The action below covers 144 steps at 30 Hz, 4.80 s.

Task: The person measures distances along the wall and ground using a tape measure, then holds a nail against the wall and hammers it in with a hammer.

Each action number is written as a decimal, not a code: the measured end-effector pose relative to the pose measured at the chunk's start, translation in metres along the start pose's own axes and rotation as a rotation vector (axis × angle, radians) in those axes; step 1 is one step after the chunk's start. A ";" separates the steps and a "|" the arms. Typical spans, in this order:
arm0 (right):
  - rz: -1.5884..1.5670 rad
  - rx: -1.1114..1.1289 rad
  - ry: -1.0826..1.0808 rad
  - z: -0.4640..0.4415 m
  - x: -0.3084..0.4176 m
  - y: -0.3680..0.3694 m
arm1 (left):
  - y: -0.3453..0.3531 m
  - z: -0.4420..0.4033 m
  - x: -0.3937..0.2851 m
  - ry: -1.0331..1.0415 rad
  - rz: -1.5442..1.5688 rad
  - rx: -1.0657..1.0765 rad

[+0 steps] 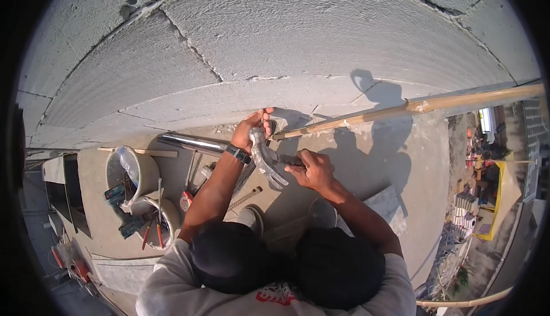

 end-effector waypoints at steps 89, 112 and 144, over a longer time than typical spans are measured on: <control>0.162 -0.027 0.019 -0.010 -0.016 0.007 | -0.016 -0.010 0.020 0.094 0.124 0.189; 0.266 0.199 0.338 -0.012 -0.021 0.015 | -0.014 -0.006 0.007 0.094 0.042 0.130; 0.225 0.160 0.385 -0.013 -0.018 0.022 | -0.007 0.019 0.004 0.074 0.154 0.133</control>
Point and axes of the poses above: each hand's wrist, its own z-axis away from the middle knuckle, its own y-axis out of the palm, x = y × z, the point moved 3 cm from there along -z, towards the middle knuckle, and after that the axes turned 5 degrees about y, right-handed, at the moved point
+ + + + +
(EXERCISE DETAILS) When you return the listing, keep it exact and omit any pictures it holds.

(TASK RESPONSE)
The action below covers 144 steps at 30 Hz, 4.80 s.

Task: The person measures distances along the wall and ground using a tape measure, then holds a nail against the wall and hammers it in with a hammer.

Each action number is written as a decimal, not a code: the measured end-effector pose relative to the pose measured at the chunk's start, translation in metres along the start pose's own axes and rotation as a rotation vector (axis × angle, radians) in those axes; step 1 is one step after the chunk's start. A ";" separates the steps and a "|" the arms. Typical spans, in this order:
arm0 (right):
  - rz: -1.5884..1.5670 rad
  - rx: -1.1114..1.1289 rad
  - ry: -1.0826..1.0808 rad
  - z: -0.4640..0.4415 m
  - x: -0.3084..0.4176 m
  - y: -0.3680..0.3694 m
arm1 (left):
  - y: -0.3453..0.3531 m
  - z: -0.4420..0.4033 m
  - x: -0.3937..0.2851 m
  - ry: -1.0331..1.0415 rad
  - rz: -1.5442..1.5688 rad
  - rx: -1.0657..1.0765 rad

[+0 steps] 

 end-effector waypoints at steps 89, 112 and 144, over a longer time than typical spans are measured on: <control>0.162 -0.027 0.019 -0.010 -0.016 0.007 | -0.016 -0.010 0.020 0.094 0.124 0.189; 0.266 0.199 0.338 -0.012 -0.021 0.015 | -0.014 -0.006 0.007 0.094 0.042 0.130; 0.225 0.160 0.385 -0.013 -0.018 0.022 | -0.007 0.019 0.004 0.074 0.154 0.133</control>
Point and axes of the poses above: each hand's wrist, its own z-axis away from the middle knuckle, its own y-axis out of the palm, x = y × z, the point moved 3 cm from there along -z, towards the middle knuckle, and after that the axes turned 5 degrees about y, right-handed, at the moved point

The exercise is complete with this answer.